Tuolumne County Leaders Speak About Moving To Stage Two
Sonora, CA — Much of the focus of a business webinar hosted by Tuolumne County leaders last night was about plans to reduce coronavirus related restrictions on local businesses.
Governor Gavin Newsom is planning to release more specifics later this afternoon about moving into stage two of the coronavirus response. Earlier this week he promised to give local jurisdictions some flexibility in moving quicker through stage two if certain requirements are met. Counties like Tuolumne had sent letters to the governor requesting that action.
Tuolumne County Supervisor Karl Rodefer stated, “There has been a lot of pressure on him from a lot of different counties, and clearly he’s listened and has a framework that is at least going to get us in a direction we asked to be going.”
Public Health Officer Dr. Liza Ortiz says she believes Tuolumne County will meet the requirements to move quicker. Those include having testing available, contact tracing and surge capacity. She says the counties must also have less than two new cases per 10,000 residents over the past 14 days, which Tuolumne County meets.

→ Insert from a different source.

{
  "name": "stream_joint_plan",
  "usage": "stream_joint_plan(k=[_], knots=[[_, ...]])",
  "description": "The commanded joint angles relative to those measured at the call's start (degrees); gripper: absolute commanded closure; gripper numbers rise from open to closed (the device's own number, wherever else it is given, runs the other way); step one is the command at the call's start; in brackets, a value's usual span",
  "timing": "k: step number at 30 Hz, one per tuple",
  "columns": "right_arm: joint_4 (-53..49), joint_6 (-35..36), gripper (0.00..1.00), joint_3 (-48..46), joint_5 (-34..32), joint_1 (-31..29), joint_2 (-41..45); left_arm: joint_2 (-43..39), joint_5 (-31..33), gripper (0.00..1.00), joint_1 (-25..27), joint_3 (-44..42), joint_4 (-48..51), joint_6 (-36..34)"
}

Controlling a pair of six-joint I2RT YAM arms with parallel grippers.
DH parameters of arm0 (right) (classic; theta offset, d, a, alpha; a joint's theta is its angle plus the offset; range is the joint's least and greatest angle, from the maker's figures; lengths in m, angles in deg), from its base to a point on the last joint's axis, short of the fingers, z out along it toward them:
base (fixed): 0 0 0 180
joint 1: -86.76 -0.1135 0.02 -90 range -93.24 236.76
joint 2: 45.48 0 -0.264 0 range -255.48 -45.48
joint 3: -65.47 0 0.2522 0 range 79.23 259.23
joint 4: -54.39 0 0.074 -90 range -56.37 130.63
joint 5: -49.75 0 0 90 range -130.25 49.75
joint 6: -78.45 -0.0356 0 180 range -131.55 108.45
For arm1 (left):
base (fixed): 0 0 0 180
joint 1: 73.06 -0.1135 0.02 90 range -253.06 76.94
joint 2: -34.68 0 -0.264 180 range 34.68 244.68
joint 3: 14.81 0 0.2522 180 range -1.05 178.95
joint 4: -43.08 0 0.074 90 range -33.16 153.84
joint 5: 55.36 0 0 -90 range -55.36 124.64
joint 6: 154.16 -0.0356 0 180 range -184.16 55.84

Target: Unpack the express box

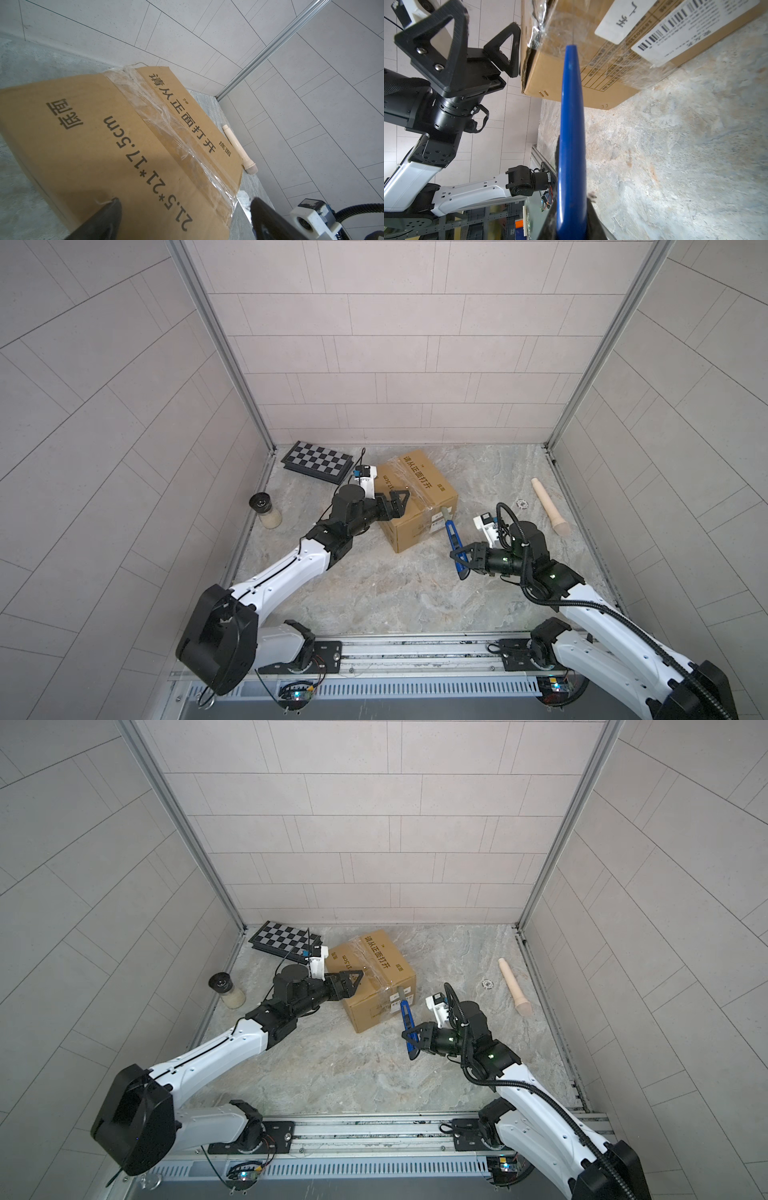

Dr. Ortiz and Rodefer both stressed the importance of still remaining diligent when it comes to social distancing during the next phase because it will be much more challenging and damaging to have to reverse and retighten restrictions.
Sonora City Council member Colette Such also stressed “measured advancement” because many of the recent surges nationwide have been in more rural communities.
Dr. Ortiz noted that the transition through stage two is expected to primarily benefit retail businesses and offices. She noted that restaurants will also likely be able to allow some seating, on a newer reduced level.
More information will be known, and provided, after the Governor’s press conference this afternoon.
Leaders stressed it will be difficult to enforce all of the revised rules, and businesses must practice personal responsibility. Rodefer stressed, “It will take everyone doing the right thing.”
Dr. Ortiz noted that large community events will still be outlawed as part of stage II and there will no lifting of the ban on non-essential and out of county travel. Campgrounds will still be closed and lodging will only be permissible for essential workers. Changes in those rules will likely come late in stage three or stage four, and are still months away.